# mopani wood- real or fake?



## peaches3221 (Jun 1, 2010)

As some of you know, i recently adopted three bettas from my teacher who had them as class pets but thought they were "too much work". they are in tiny 1.5 gallon critter keepers filled halfway, with barely enough glass pebbles to cover the bottom of the tank, and no filter or heater. :| they are obviously in need of a major tank renovation ;-)

_anyway-_ i saw this really pretty mopani wood at petco. 
(http://www.petco.com/product/102556/Zoo-Med-Aquatic-Natural-Mopani-Wood.aspx?CoreCat=OnSiteSearch) it says online that it is "A beautiful two color African hardwood for aquariums" and "One of the hardest and densest woods available; sinks immediately in aquariums and unlike driftwood, will not rot"

but for the same price, they also have "Faux-pani", (http://www.petco.com/product/114636/PETCO-Faux-pani-Aquatic-Decor.aspx#description-tab) which looks very realistic but "is made of resin which does not release tannins like natural Mopani wood does"

so would either of those be good for my betta tank? 

thanks,
-Adriana


----------



## Oldfishlady (Mar 1, 2010)

Either would be fine, however, I like natural things...so personally I would go with the real wood and if you ever want moss...it would attach to it better or if you ever got a bigger tank (20gal or larger) and wanted to add a small species of pleco-they need wood to rasp on for digestion...shrimp also like to graze on the wood....lots of benefits to real wood and what they can create in the ecosystem.......but fake would ensure no tannins released, easier to clean/sterilize if needed, won't change the pH or decay......


----------



## PewPewPew (Nov 26, 2010)

FYI, Ive seen those wood chunks in stores...Omg, theyre enormous! I would have trouble in my 5 gallon with it.

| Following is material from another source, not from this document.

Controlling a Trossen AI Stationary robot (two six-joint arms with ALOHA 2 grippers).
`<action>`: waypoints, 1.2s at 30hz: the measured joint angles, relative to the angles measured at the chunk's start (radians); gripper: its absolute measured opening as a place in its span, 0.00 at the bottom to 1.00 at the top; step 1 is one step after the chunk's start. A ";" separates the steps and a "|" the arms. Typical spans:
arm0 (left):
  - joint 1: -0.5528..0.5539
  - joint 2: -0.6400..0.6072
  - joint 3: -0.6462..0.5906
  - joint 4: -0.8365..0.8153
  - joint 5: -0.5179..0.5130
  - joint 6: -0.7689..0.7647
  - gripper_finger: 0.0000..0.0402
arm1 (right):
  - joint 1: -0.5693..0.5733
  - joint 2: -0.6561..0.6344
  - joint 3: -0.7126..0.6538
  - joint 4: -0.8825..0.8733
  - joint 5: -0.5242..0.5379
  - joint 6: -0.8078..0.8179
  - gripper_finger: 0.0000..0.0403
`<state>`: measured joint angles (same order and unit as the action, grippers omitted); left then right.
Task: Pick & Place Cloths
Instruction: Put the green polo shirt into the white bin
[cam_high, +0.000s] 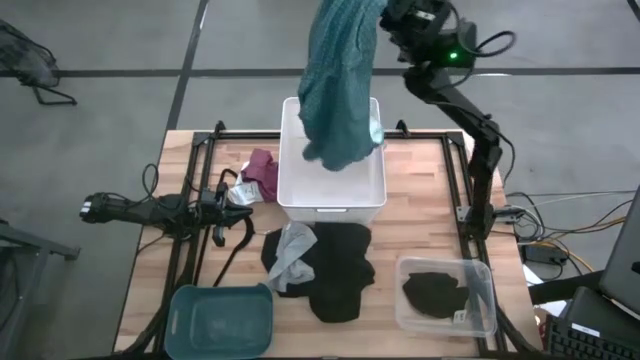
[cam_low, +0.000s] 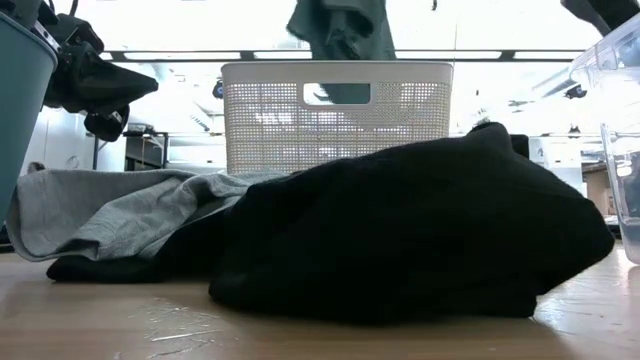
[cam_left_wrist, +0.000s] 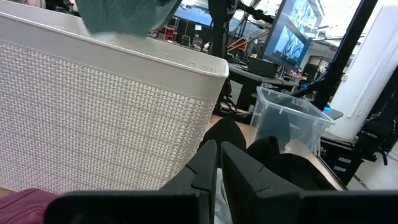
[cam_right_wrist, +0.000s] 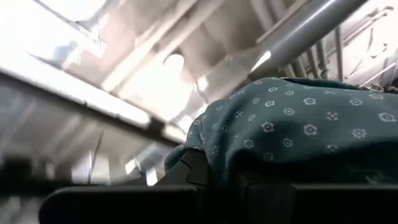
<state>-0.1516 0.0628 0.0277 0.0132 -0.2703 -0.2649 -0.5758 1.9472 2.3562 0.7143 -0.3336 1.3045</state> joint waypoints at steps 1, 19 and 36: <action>0.000 0.000 0.000 0.000 0.000 0.000 0.07 | 0.000 0.011 0.000 0.005 0.028 0.024 0.03; 0.000 0.000 0.000 0.000 0.000 0.000 0.07 | 0.003 -0.115 0.000 -0.764 -0.343 -0.445 0.03; 0.000 0.000 0.000 0.000 0.000 0.000 0.07 | 0.097 -0.197 -0.003 -1.787 0.278 -1.046 0.03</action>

Every time Ive seen them, theyre that big, so Id assume they all are. A great deal, yes, but maybe not in 1.5 gallons! Do you have someone who might be able to cut it for you?  My LFS does, if its too big for your tank, for no charge. Your LFS might, too.


----------



## peaches3221 (Jun 1, 2010)

thanks OFL!
@ pewpewpew- really? the ones i saw at petco aren't that big. the smallest size is about 7 inches long. plus i'm probably gonna upgrade to a 2.5.


----------



## PewPewPew (Nov 26, 2010)

Really? Is it the same kind? I've legitimately never seen smaller of this! @[email protected]


----------



## kc2ped (Oct 10, 2011)

peaches3221 said:


> _anyway-_ i saw this really pretty mopani wood at petco.
> (http://www.petco.com/product/102556/Zoo-Med-Aquatic-Natural-Mopani-Wood.aspx?CoreCat=OnSiteSearch) it says online that it is "A beautiful two color African hardwood for aquariums" and "One of the hardest and densest woods available; sinks immediately in aquariums and unlike driftwood, will not rot"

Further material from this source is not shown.